Furthermore, abortion supports what the Left might term "heteronormative, cisgender patriarchy." I am 1000% sure that is not remotely the intention - rather, I feel pretty sure that the vast majority (99.99999999% at least) believe that a woman's ability to get an abortion if she wants affirms her power and independence, removing the influence of toxic masculinity from her life, especially in that things which matter the most.
The rhetoric these days is that women "need" abortion, and that making abortion illegal or at least hard to get puts women's lives in danger. Celebrities such as Miley Cyrus and Lena Dunham celebrate abortion as a victory for women, almost a sacrament. How can she manage to survive without abortion? She could die! She could experience trauma without abortion. I don't mean to minimize anything that women facing an unexpected pregnancy experience, and I'm sure that finding oneself in that kind of situation would be extremely difficult. That's when these women need support and compassion, not violence and neglect. Convincing women that they can rely on aborting their pregnancy in order to survive, in reality, weakens her.
I always love the image of Rosie the Riveter, who proudly proclaims "We can do it!" And it's true!

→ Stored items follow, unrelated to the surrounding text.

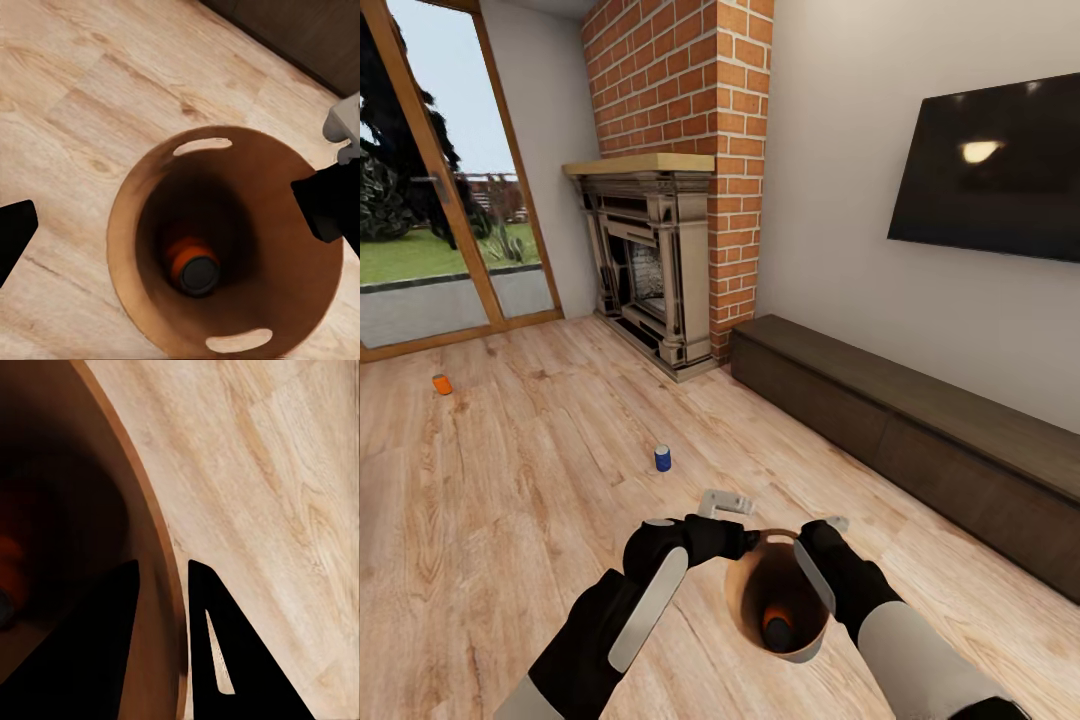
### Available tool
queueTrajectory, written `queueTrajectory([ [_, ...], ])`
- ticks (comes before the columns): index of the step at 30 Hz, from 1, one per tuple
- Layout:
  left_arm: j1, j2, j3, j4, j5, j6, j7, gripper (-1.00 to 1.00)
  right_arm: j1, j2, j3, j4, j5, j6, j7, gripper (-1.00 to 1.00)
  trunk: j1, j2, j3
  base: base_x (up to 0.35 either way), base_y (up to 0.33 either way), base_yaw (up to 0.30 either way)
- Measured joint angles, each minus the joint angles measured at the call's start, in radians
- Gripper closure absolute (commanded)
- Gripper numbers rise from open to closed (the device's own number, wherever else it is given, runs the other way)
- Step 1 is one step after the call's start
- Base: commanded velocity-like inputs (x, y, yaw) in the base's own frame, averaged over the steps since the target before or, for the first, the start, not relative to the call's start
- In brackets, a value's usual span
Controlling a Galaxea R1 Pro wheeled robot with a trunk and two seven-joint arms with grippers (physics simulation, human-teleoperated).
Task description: Put the three can of soda from the living room inside the tash can in the kitchen.
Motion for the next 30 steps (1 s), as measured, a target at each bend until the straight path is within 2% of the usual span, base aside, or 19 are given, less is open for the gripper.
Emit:
queueTrajectory([
  [8,-0.001,0.015,0.006,0.009,-0.006,-0.003,0.002,-1.0,-0.002,-0.026,-0.001,-0.001,-0.002,0.0,0.005,1.0,0.0,0.0,0.0,0.0,0.0,0.0],
  [11,-0.001,0.034,0.037,0.011,-0.008,-0.003,0.003,-1.0,-0.003,-0.03,-0.003,-0.001,0.0,0.001,0.005,1.0,0.0,0.0,0.0,0.0,0.0,0.0],
  [12,-0.001,0.039,0.061,0.012,-0.01,-0.002,0.003,-1.0,-0.003,-0.032,-0.006,-0.001,-0.002,0.001,0.006,1.0,0.0,0.0,0.0,0.0,0.0,0.0],
  [16,-0.001,0.045,0.101,0.014,-0.009,-0.002,0.005,-1.0,-0.005,-0.033,-0.012,-0.001,-0.004,0.0,0.006,1.0,0.0,0.0,0.0,0.0,0.0,0.0],
  [20,-0.002,0.047,0.115,0.018,-0.009,-0.002,0.022,-1.0,-0.006,-0.033,-0.015,-0.001,-0.003,0.0,0.006,1.0,0.0,0.0,0.0,0.0,0.0,0.0],
  [24,-0.003,0.047,0.125,0.056,-0.008,-0.002,0.042,-1.0,-0.006,-0.034,-0.015,-0.004,-0.003,0.0,0.006,1.0,0.0,0.0,0.0,0.0,0.0,0.0],
  [30,-0.01,0.046,0.168,0.219,-0.007,-0.003,0.055,-1.0,-0.006,-0.034,-0.016,-0.008,-0.003,0.0,0.006,1.0,0.0,0.0,0.0,0.0,0.0,0.0],
])
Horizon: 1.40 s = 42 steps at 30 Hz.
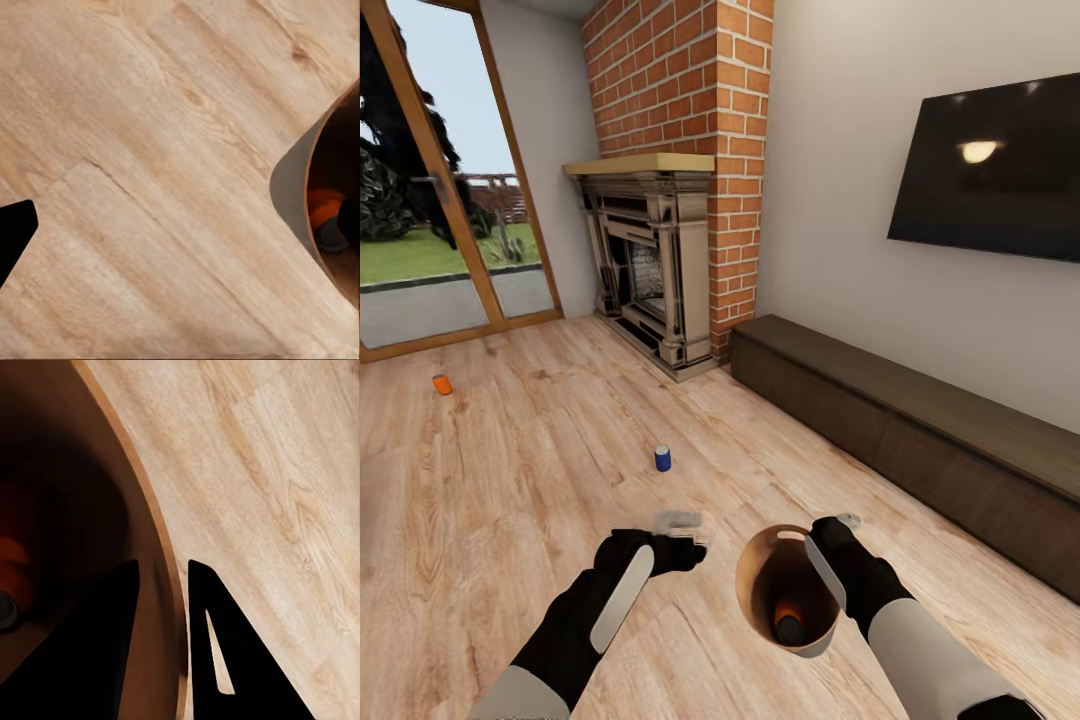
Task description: Put the three can of soda from the living room inside the tash can in the kitchen.
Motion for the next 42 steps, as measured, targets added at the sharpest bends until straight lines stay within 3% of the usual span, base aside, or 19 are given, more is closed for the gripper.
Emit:
queueTrajectory([
  [6,-0.025,0.001,0.019,0.097,-0.001,0.0,0.01,-1.0,0.001,-0.001,-0.001,-0.002,-0.001,0.0,0.002,1.0,0.0,0.0,0.0,0.0,0.0,0.0],
  [12,-0.055,0.001,0.033,0.161,0.002,0.0,0.089,-1.0,0.003,0.0,-0.041,-0.005,-0.002,-0.001,0.005,1.0,0.0,0.0,0.0,0.0,0.0,0.0],
  [14,-0.061,0.002,0.06,0.167,0.002,0.0,0.107,-1.0,0.003,0.001,-0.051,-0.005,-0.001,0.0,0.005,1.0,0.0,0.0,0.0,0.0,0.0,0.0],
  [19,-0.064,0.001,0.082,0.17,0.006,-0.017,0.109,-1.0,0.003,0.002,-0.056,-0.007,-0.004,-0.001,0.005,1.0,0.0,0.0,0.0,0.0,0.0,0.0],
  [42,-0.064,0.001,0.082,0.17,0.0,-0.044,0.106,-1.0,0.004,0.001,-0.055,-0.007,-0.001,0.0,0.003,1.0,0.0,0.0,0.0,0.0,0.0,0.0],
])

Women are strong. We are capable and resilient and resourceful - as difficult as a pregnancy can be for some women, The current mentality regarding abortion, therefore, undermines women's strength and in the long term threatens to make women weak, dependent, and permanently scarred. It encourages women to deny their very femininity, to cause women to be alienated from themselves, from their true power as women.
So what is this power? Is it acting like a badass? Acting like a man? The culture is fighting against the feminine these days, allowing it to be appropriated by men who want to dress like women. And while that's going in one direction, we have a woman playing Captain Marvel and Dr. Who, and a new version of Ghostbusters with a female cast. Yay! Now we've done it! Achieved equality! And all we had to do was act like men! But is that really what female power is about? Again, doesn't that just reinforce heteronormative patriarchy? Can't women assert their power AS WOMEN and not as male stand-ins?
This is where the celebration of abortion falls into the whole anti-woman picture. While not every woman will have a child or even get pregnant, every woman has that potential. Our identity as women revolves around that, which is why a man who feels like a woman can never really be a woman, even if he wants to wear heels and makeup. We are wedded, body and soul, as a whole person, and for women, that union creates a woman's heart that is nurturing, generous, inviting. I think of how a queen is defined in the classic epic Beowulf as one who "weaves peace."
Telling women they need abortion, and then brainwashing women to believe they need abortion is abusive toward women because it violates a woman's nature, to its core. It's important for our society to hold up the individual, regardless of gender, and to ensure that their rights are upheld and that they have equal opportunities for success. Certainly, an unexpected pregnancy can get in the way of that, but there are ways to handle it that respect a woman's body and allow the child to live. Once we can all start to see that, we can push back against the abortion dragon and find a new, better way to live that ensures life, dignity, and self-acceptance for all.